### EXERCISE BRIEF
Only the lines from the start of the material through the line containing "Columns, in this" are to be extracted, exactly as they appear.

### DATASET
------------------------------------
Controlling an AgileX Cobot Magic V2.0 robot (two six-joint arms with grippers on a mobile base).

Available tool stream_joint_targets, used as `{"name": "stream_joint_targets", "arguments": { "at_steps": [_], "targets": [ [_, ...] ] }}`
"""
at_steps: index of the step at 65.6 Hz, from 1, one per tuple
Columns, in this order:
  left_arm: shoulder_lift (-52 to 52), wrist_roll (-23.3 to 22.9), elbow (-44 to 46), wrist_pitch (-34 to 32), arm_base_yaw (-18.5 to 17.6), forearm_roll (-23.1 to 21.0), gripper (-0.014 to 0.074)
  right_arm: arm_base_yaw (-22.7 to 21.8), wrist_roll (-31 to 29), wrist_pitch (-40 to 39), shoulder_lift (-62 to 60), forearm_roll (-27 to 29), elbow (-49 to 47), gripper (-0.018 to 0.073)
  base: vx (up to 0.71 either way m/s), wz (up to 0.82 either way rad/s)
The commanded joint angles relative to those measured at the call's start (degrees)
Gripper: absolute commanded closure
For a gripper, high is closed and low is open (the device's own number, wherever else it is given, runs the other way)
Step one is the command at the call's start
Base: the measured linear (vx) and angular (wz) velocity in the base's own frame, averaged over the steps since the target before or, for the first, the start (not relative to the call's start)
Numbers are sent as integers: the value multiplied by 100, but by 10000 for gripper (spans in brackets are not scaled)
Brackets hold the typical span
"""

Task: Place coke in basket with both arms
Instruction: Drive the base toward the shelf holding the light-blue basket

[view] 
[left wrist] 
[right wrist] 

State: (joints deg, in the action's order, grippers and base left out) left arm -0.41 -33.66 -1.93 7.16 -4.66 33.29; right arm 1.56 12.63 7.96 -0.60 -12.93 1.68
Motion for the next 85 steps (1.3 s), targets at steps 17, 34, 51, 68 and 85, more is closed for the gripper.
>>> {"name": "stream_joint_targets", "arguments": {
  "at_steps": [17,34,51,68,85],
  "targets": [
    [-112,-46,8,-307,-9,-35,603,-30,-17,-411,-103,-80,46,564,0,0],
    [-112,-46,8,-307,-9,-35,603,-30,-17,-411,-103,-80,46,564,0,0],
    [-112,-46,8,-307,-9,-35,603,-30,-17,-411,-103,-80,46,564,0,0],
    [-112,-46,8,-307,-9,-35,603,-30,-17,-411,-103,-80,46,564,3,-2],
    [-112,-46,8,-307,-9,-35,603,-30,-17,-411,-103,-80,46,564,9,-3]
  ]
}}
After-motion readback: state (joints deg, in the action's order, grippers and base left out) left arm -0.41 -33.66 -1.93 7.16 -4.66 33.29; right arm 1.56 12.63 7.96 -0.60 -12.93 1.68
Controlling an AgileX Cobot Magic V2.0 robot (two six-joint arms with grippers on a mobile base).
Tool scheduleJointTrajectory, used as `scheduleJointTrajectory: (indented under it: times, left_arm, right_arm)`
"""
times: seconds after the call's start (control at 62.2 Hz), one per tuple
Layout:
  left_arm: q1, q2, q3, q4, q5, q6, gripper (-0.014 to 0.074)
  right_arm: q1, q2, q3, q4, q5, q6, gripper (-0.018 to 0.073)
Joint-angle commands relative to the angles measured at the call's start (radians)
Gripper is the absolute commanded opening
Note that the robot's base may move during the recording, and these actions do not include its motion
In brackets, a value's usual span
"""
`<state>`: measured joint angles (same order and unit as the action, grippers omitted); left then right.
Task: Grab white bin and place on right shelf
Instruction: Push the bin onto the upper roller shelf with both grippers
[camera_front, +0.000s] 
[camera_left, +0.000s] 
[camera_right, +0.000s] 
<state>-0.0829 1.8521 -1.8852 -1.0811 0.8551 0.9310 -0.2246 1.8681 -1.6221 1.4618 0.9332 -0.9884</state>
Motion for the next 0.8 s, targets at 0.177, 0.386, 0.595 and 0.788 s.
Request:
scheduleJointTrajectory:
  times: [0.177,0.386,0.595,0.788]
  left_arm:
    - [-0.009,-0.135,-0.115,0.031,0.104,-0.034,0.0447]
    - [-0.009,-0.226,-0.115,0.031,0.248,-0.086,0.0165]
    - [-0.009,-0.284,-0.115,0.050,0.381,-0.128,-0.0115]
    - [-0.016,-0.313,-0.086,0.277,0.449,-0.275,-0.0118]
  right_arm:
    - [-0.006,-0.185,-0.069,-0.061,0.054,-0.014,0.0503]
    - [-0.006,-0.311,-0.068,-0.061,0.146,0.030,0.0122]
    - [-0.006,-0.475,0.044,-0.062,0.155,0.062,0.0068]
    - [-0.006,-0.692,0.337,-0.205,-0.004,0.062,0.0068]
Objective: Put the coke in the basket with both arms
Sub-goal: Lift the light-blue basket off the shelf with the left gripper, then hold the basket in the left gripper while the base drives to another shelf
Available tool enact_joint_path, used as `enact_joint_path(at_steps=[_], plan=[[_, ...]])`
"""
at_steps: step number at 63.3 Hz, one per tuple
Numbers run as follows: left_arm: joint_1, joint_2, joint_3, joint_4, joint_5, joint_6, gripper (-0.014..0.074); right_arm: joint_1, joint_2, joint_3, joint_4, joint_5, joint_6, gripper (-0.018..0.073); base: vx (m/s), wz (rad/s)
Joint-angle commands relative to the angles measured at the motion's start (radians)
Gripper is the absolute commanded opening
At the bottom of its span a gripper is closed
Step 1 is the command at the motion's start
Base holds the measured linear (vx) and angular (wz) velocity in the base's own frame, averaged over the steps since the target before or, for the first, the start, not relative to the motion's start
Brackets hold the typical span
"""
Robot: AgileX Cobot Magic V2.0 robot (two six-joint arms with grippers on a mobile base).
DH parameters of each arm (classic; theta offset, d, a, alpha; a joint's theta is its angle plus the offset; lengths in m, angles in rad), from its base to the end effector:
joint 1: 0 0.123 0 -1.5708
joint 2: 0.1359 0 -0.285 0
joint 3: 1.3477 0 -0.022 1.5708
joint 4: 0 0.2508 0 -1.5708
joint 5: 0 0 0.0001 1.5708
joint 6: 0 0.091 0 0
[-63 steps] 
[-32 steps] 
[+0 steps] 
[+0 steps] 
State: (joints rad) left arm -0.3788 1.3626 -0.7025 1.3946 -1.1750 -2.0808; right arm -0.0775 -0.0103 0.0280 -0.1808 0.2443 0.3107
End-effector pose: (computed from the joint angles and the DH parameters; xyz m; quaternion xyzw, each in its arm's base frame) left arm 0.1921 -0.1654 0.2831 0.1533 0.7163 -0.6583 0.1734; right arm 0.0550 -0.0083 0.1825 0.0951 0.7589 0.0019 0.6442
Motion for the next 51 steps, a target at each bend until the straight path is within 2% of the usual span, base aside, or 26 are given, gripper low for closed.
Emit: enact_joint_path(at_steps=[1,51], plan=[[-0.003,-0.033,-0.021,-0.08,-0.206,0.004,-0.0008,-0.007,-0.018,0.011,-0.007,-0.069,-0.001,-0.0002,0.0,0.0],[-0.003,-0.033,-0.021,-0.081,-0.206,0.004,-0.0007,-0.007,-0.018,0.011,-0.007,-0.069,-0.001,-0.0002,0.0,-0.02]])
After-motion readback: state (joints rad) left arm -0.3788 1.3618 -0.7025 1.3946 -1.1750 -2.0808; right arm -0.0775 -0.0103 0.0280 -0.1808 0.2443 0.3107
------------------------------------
### ANSWER AREA
Controlling an AgileX Cobot Magic V2.0 robot (two six-joint arms with grippers on a mobile base).

Available tool stream_joint_targets, used as `{"name": "stream_joint_targets", "arguments": { "at_steps": [_], "targets": [ [_, ...] ] }}`
"""
at_steps: index of the step at 65.6 Hz, from 1, one per tuple
Columns, in this order:

There's nothing left to add to the output.